Все уговоры были напрасны; молодая девушка стояла на своем, и, чтобы сломить ее упорство, госпожа Аспрамонтская заявила под конец, что больше не позволит ей прислуживать юной госпоже и выгонит из замка. Заранее готовая к этому, Берта почтительно, но твердо сказала, что ей будет очень тяжело и горько расстаться с молодой госпожой, но она скорее станет просить милостыню, называясь своим собственным именем, чем малодушно отречется от веры своих отцов и назовет ее ересью, приняв веру франков. Но в ту минуту, когда госпожа Аспрамоптская собиралась отдать приказ об изгнании Берты, в комнату вошла ее дочь.

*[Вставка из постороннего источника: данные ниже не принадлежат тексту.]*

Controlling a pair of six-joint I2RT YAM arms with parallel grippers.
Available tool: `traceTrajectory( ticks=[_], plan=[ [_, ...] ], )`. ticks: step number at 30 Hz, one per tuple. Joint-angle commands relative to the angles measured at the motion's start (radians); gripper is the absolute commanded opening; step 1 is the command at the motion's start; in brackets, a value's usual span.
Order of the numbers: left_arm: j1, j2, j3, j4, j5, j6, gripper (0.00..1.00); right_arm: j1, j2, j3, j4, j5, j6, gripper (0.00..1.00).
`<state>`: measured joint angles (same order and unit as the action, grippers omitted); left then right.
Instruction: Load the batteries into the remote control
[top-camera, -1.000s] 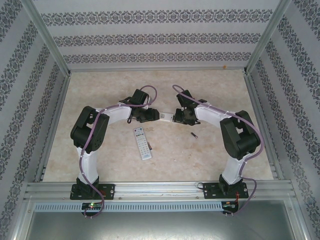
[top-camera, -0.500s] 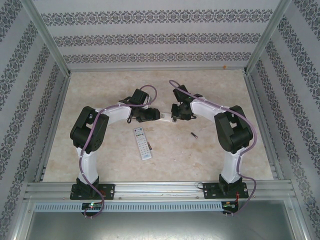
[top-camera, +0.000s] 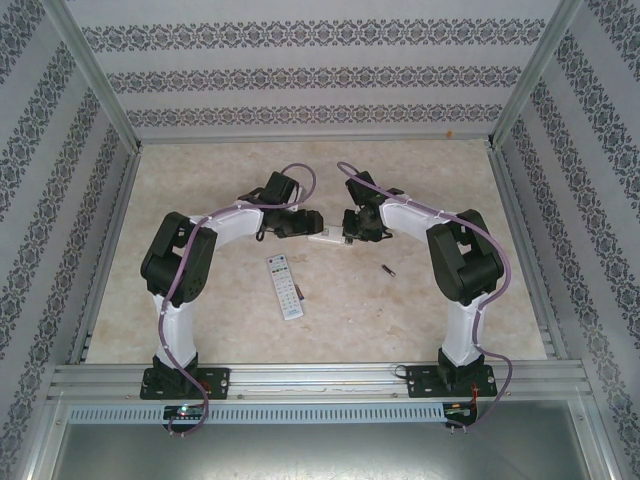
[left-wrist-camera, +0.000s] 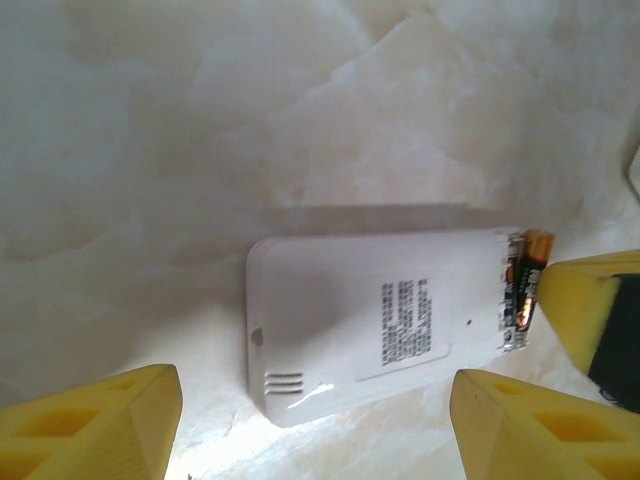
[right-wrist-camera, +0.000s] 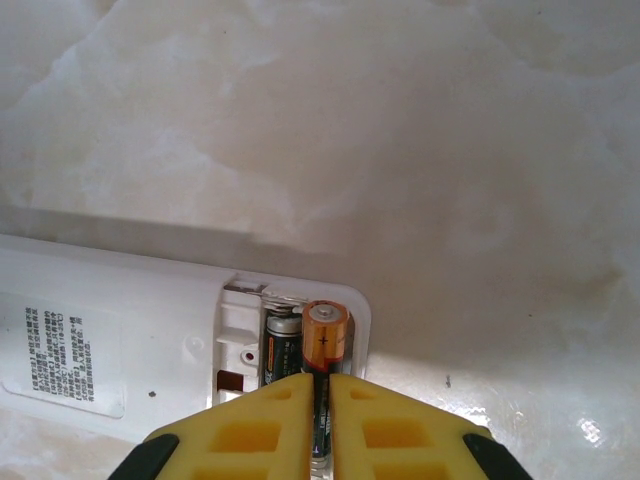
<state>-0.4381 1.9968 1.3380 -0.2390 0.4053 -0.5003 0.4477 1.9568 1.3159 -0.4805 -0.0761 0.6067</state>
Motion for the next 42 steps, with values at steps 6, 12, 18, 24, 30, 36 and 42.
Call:
traceTrajectory(
  ticks=[6, 12, 18, 24, 30, 36, 42],
  plan=[
    [0.006, 0.093, 0.071, -0.015, 0.035, 0.029, 0.64, 0.018, 0.058, -0.005, -0.046, 0.015, -0.019, 0.16],
    [0.005, 0.119, 0.071, -0.009, 0.052, 0.013, 0.55, 0.032, 0.07, -0.005, -0.066, 0.009, -0.022, 0.14],
    [0.004, 0.087, 0.012, 0.001, 0.007, -0.031, 0.48, 0.057, 0.069, -0.01, -0.149, -0.031, -0.031, 0.13],
    [0.0, 0.07, -0.032, 0.036, 0.013, -0.061, 0.46, 0.063, 0.046, -0.025, -0.227, -0.055, -0.034, 0.12],
    [-0.008, 0.066, -0.039, 0.053, 0.02, -0.069, 0.46, 0.073, 0.099, -0.017, -0.239, -0.068, -0.036, 0.11],
    [-0.008, 0.021, -0.056, 0.055, -0.006, -0.055, 0.48, 0.087, 0.079, -0.008, -0.233, -0.046, -0.024, 0.1],
    [-0.008, -0.003, -0.06, 0.045, -0.028, -0.05, 0.51, 0.065, -0.082, 0.036, -0.276, 0.026, -0.023, 0.11]
  ],
)
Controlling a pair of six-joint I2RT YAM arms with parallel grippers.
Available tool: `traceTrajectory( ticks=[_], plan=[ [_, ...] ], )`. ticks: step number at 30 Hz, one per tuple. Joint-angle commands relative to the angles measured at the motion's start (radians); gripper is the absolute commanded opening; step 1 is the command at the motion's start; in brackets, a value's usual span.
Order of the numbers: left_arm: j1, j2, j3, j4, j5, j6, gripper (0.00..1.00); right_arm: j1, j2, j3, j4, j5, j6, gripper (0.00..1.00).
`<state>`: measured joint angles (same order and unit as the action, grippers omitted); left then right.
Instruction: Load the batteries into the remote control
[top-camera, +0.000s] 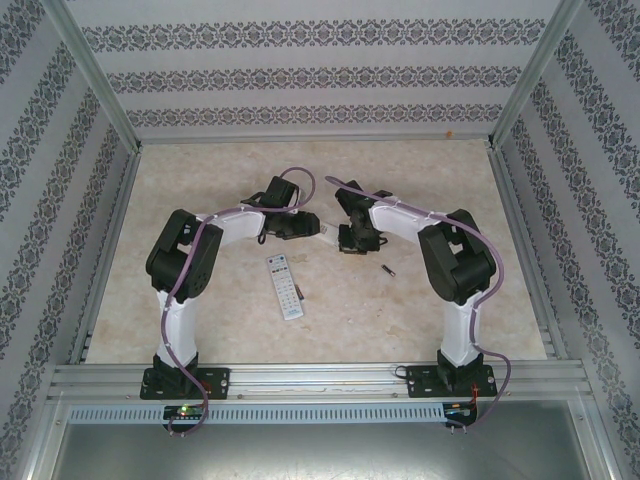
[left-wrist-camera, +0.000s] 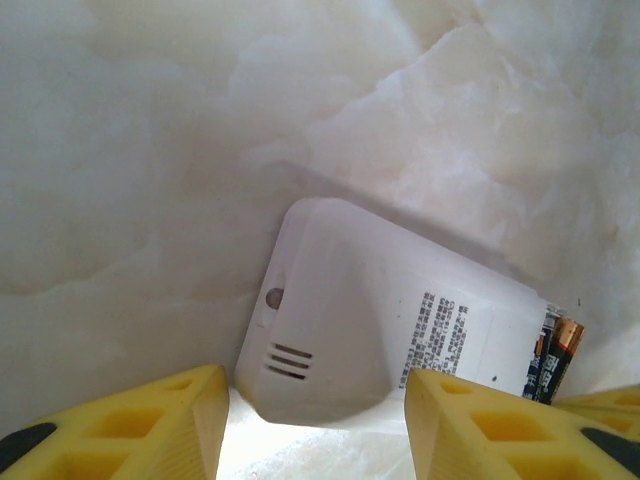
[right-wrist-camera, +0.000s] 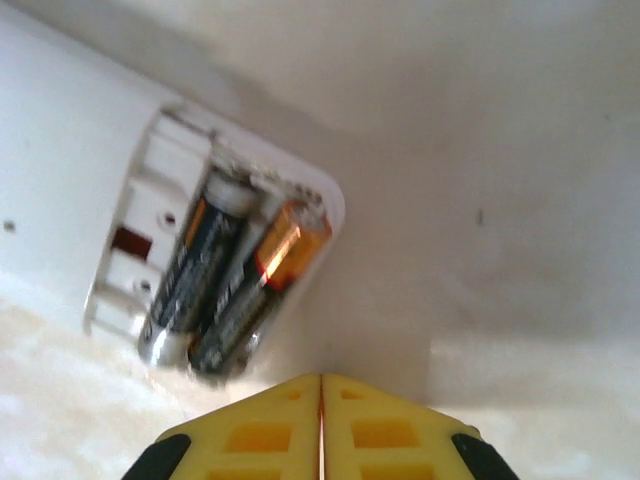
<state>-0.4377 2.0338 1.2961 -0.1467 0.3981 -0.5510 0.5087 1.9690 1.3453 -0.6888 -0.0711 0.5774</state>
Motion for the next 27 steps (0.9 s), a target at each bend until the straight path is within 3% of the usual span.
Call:
traceTrajectory(
  ticks=[1, 10, 15, 27],
  plan=[
    [-0.008, -0.044, -0.017, -0.047, -0.023, 0.002, 0.52, -0.004, -0.12, 0.003, -0.059, 0.024, 0.017, 0.12],
    [-0.005, -0.06, -0.012, -0.053, -0.034, 0.009, 0.6, -0.043, -0.086, 0.04, 0.025, -0.032, 0.101, 0.22],
    [-0.003, -0.07, -0.009, -0.061, -0.045, 0.02, 0.65, -0.038, -0.01, 0.092, 0.036, -0.047, 0.11, 0.21],
    [0.001, -0.08, -0.015, -0.057, -0.046, 0.028, 0.66, -0.036, 0.059, 0.128, 0.006, 0.011, 0.098, 0.19]
  ],
)
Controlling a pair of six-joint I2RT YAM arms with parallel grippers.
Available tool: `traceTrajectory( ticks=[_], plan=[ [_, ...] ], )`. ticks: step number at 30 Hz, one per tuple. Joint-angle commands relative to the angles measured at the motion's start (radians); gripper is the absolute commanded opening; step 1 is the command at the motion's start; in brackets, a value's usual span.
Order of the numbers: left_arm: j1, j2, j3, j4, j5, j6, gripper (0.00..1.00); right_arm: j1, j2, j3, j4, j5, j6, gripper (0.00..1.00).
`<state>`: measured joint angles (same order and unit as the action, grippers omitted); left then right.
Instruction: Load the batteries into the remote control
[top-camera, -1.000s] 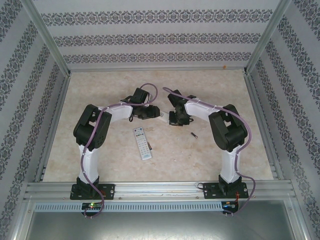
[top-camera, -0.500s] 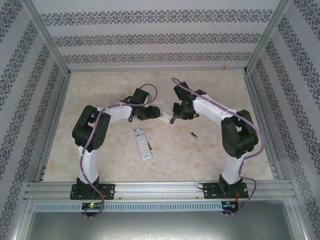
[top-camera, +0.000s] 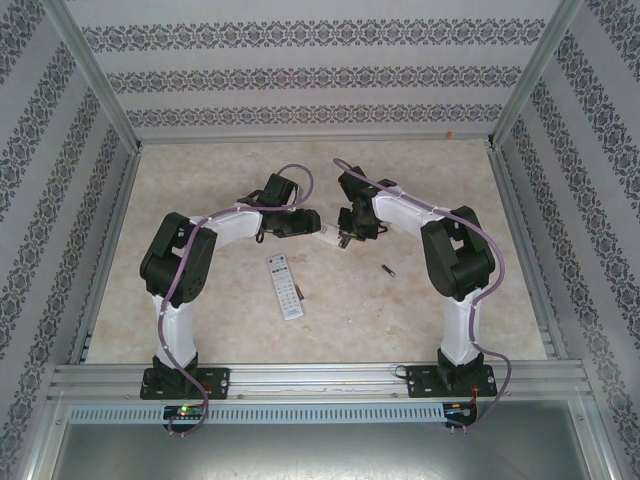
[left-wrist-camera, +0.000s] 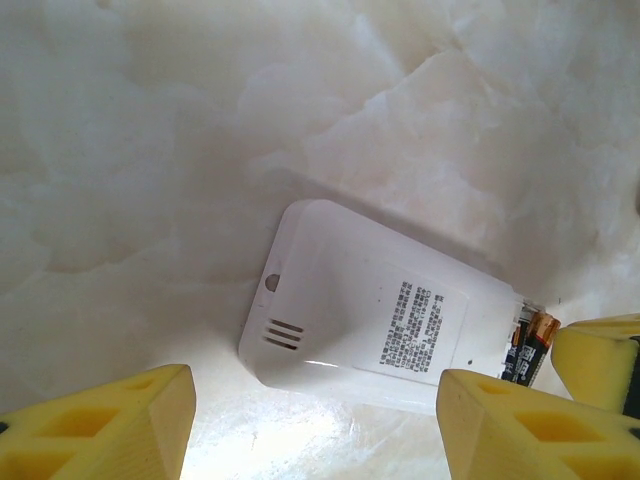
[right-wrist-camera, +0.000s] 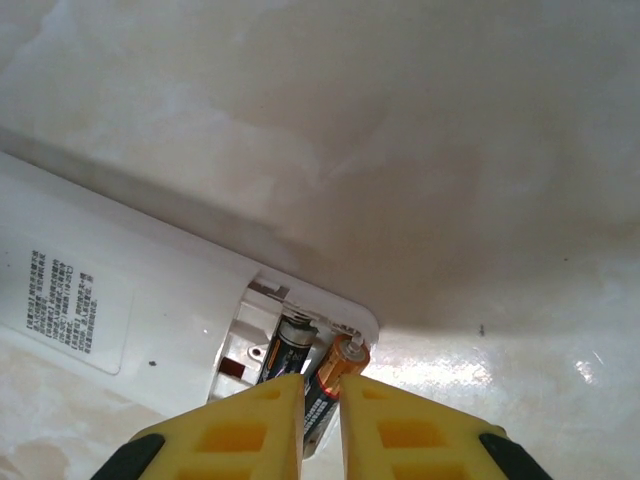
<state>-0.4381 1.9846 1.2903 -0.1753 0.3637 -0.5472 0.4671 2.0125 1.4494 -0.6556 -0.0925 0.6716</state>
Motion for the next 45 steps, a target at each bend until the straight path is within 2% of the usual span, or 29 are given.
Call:
traceTrajectory(
  ticks=[1, 15, 22, 26, 29, 32, 36, 37, 40, 45],
  plan=[
    [0.002, -0.03, -0.009, -0.03, -0.011, 0.024, 0.66, 0.005, 0.017, 0.021, -0.023, 0.033, 0.002, 0.18],
    [0.002, -0.024, -0.008, -0.028, -0.01, 0.026, 0.66, 0.035, 0.091, 0.034, -0.049, 0.069, -0.017, 0.12],
    [0.003, -0.023, -0.014, -0.02, -0.009, 0.024, 0.66, 0.084, 0.127, -0.034, -0.048, 0.076, -0.009, 0.12],
    [0.004, -0.031, -0.016, -0.024, -0.011, 0.03, 0.66, 0.068, 0.047, -0.044, -0.043, 0.084, -0.035, 0.13],
    [0.005, -0.049, -0.02, -0.025, -0.023, 0.038, 0.71, 0.052, -0.057, 0.007, -0.069, 0.108, -0.1, 0.17],
    [0.007, -0.077, -0.028, -0.023, -0.03, 0.042, 0.76, 0.002, -0.16, 0.029, -0.078, 0.179, -0.168, 0.26],
    [0.007, -0.14, -0.059, -0.011, -0.028, 0.047, 0.85, -0.143, -0.216, 0.02, -0.088, 0.168, -0.299, 0.38],
    [0.007, -0.162, -0.069, -0.005, -0.026, 0.049, 0.86, -0.183, -0.206, 0.024, -0.103, 0.158, -0.323, 0.41],
    [0.007, -0.215, -0.106, 0.023, -0.009, 0.05, 0.88, -0.27, -0.136, 0.07, -0.161, 0.107, -0.311, 0.43],
    [0.006, -0.27, -0.142, 0.073, 0.09, 0.072, 0.92, -0.289, -0.01, 0.15, -0.191, 0.11, -0.268, 0.43]
  ],
)
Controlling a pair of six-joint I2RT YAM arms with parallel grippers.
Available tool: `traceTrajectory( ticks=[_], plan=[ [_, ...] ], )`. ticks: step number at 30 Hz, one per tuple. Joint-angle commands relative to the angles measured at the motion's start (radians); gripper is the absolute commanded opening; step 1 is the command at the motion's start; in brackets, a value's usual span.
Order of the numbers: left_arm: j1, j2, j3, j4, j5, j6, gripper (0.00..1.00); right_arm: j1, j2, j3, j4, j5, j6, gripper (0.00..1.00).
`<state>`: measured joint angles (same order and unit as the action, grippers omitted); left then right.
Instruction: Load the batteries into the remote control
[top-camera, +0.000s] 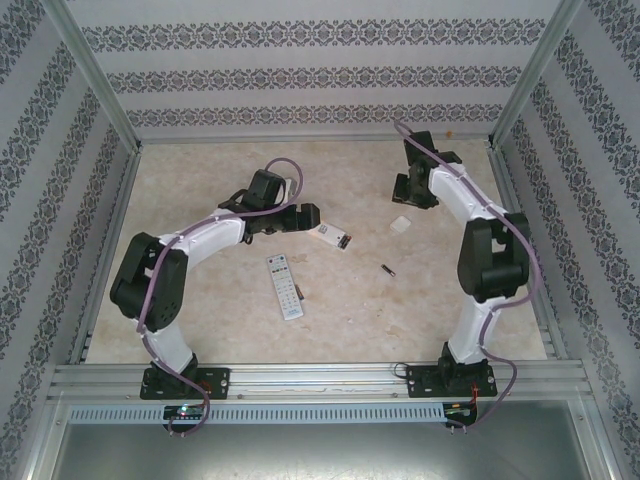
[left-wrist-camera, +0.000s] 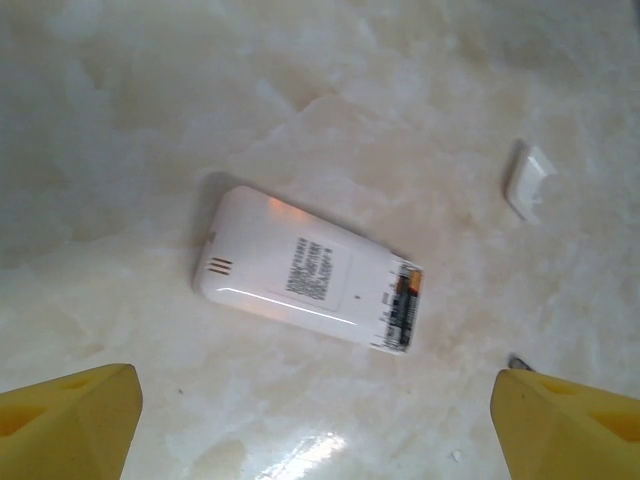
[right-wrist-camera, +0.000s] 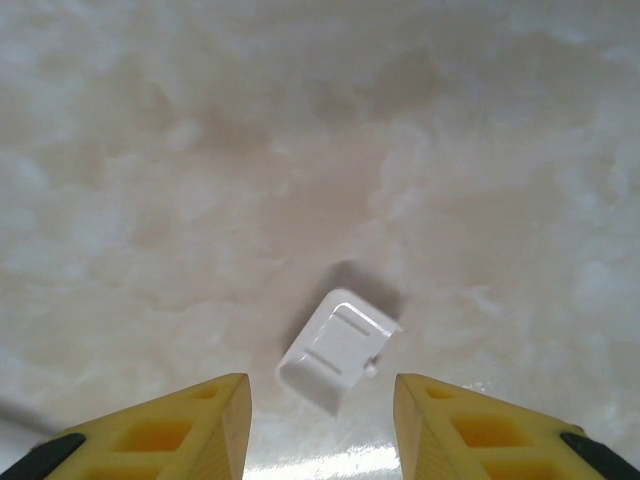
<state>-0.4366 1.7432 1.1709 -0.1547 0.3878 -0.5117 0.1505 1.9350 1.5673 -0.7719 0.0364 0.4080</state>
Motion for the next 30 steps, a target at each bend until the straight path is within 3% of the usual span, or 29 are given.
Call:
traceTrajectory(
  ticks=[1, 10, 19, 22, 27, 30],
  plan=[
    [0.005, -0.037, -0.035, 0.069, 0.092, 0.045, 0.93, 0.027, 0.089, 0.044, -0.074, -0.014, 0.008, 0.43],
    [0.006, -0.061, -0.075, 0.097, 0.092, 0.055, 0.99, 0.027, 0.2, 0.061, -0.05, 0.005, 0.051, 0.36],
    [0.006, -0.07, -0.089, 0.157, 0.115, 0.075, 1.0, 0.027, 0.167, 0.042, -0.034, -0.032, 0.044, 0.08],
    [0.006, -0.103, -0.133, 0.284, 0.16, 0.142, 1.0, 0.033, 0.02, 0.003, -0.002, -0.174, 0.021, 0.02],
    [-0.009, -0.154, -0.34, 0.941, 0.437, 0.335, 0.91, 0.055, -0.35, -0.264, 0.29, -0.691, 0.069, 0.02],
    [-0.015, -0.124, -0.345, 1.137, 0.502, 0.409, 0.88, 0.075, -0.465, -0.364, 0.382, -0.839, 0.137, 0.02]
  ],
)
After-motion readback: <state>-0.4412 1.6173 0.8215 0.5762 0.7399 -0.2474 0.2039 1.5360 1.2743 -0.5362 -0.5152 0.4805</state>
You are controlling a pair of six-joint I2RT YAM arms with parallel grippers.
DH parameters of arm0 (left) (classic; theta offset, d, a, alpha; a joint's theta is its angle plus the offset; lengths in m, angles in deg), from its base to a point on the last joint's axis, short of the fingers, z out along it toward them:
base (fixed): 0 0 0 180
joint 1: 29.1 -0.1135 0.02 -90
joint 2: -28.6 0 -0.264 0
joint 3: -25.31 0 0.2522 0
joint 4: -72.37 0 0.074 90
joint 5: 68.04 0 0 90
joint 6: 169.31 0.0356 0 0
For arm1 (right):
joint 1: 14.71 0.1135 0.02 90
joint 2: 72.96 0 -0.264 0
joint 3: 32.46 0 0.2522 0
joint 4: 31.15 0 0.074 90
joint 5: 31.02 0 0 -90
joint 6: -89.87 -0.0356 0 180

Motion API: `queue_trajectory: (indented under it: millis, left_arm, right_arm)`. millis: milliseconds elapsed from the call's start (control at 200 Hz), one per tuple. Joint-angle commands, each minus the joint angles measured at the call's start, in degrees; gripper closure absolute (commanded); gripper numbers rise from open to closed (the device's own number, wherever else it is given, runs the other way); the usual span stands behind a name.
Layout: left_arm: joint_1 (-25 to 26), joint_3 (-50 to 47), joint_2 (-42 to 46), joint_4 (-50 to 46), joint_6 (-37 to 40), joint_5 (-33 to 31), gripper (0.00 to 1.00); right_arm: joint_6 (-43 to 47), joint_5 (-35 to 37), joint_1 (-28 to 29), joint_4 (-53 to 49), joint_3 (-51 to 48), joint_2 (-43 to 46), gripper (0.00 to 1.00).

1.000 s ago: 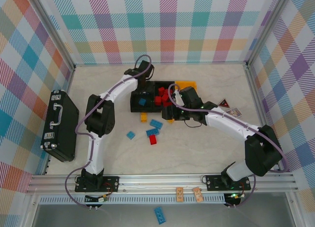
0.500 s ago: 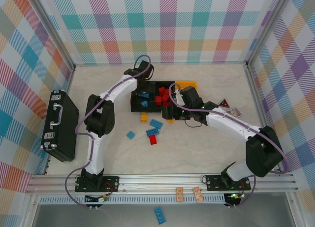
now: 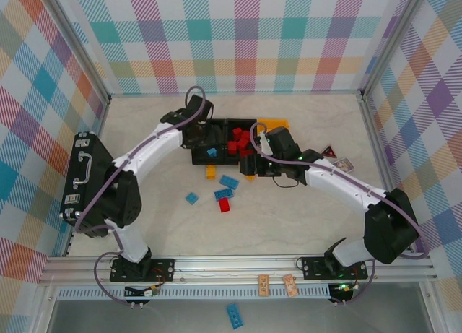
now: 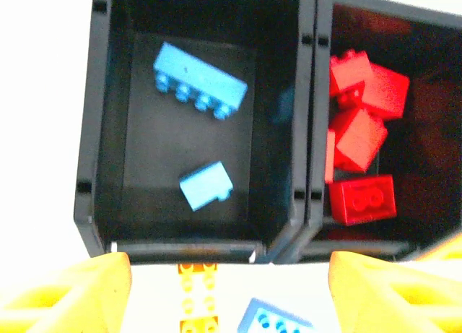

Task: Sort the legos into containers by color
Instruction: Pick up the lego from the center of the table.

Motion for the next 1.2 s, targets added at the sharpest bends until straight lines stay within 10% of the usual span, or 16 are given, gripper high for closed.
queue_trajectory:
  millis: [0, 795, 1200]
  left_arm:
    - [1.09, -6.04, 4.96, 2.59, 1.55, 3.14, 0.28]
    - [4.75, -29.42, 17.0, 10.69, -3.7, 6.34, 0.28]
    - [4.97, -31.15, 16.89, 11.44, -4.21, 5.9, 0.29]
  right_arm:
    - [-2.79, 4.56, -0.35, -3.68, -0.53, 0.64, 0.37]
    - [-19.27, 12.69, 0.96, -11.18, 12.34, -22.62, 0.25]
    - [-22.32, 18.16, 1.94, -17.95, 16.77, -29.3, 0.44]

— Пусть тебя не останавливает мое появление, госпожа, — сказала эта неустрашимая молодая особа, — ведь твой приказ распространяется не только на Берту, но и на меня. Если она перейдет через подъемный мост замка Аспрамонте в качестве изгнанницы, перейду его вместе с нею и я, лишь бы она перестала плакать — даже все мои капризы не могли исторгнуть до сих пор ни единой слезы из ее глаз. Она станет моей оруженосицей и телохранительницей, а бард Ланселот будет следовать за нами с моим копьем и щитом.
— Солнце еще не успеет скрыться за горизонтом, как ты вернешься из этого нелепого похода, — сказала мать.
— С помощью всемогущего ни закат солнца, ни его восход не увидят нашего возвращения в замок, — возразила ей наследница имени графов Аспрамонте, — пока рог славы не донесет до самых далеких краев имена Берты и ее госпожи Бренгильды! Приободрись, Берта, моя милочка, — продолжала она, взяв за руку свою прислужницу. — Если небо и оторвало тебя от родины и нареченного, оно дало тебе друга и сестру, с которой навеки будет связана твоя добрая слава.
Госпожа Аспрамонтская пришла в замешательство. Она знала, что ее дочь способна совершить безумный поступок, о котором только что объявила, и что ни она, ни ее супруг не смогут этому помешать.
Поэтому она безучастно слушала все, что говорила своей дочери почтенная англосаксонка, бывшая Урика, ныне Mapта.
— Дитя мое, — говорила та, — если ты знаешь цену чести, добродетели, безопасности и признательности, ты не станешь так упорно сопротивляться воле твоего господина и твоей госпожи; последуй совету матери, которая и старше тебя и опытнее. А ты, моя дорогая юная госпожа, не давай повода своей матушке думать, что страсть к военным игрищам, в которых ты отличаешься, убила в твоем сердце дочернюю любовь и заставила забыть о присущей твоему полу скромности. — Она остановилась, чтобы посмотреть, какое впечатление произвел ее совет на обеих девушек, и затем продолжала:
— Поскольку они обе упрямятся, госпожа, дозволь мне предложить выход, который, мне кажется, удовлетворит твоим желаниям, придется по вкусу моей своевольной, упрямой дочери и будет соответствовать добрым намерениям ее великодушной повелительницы.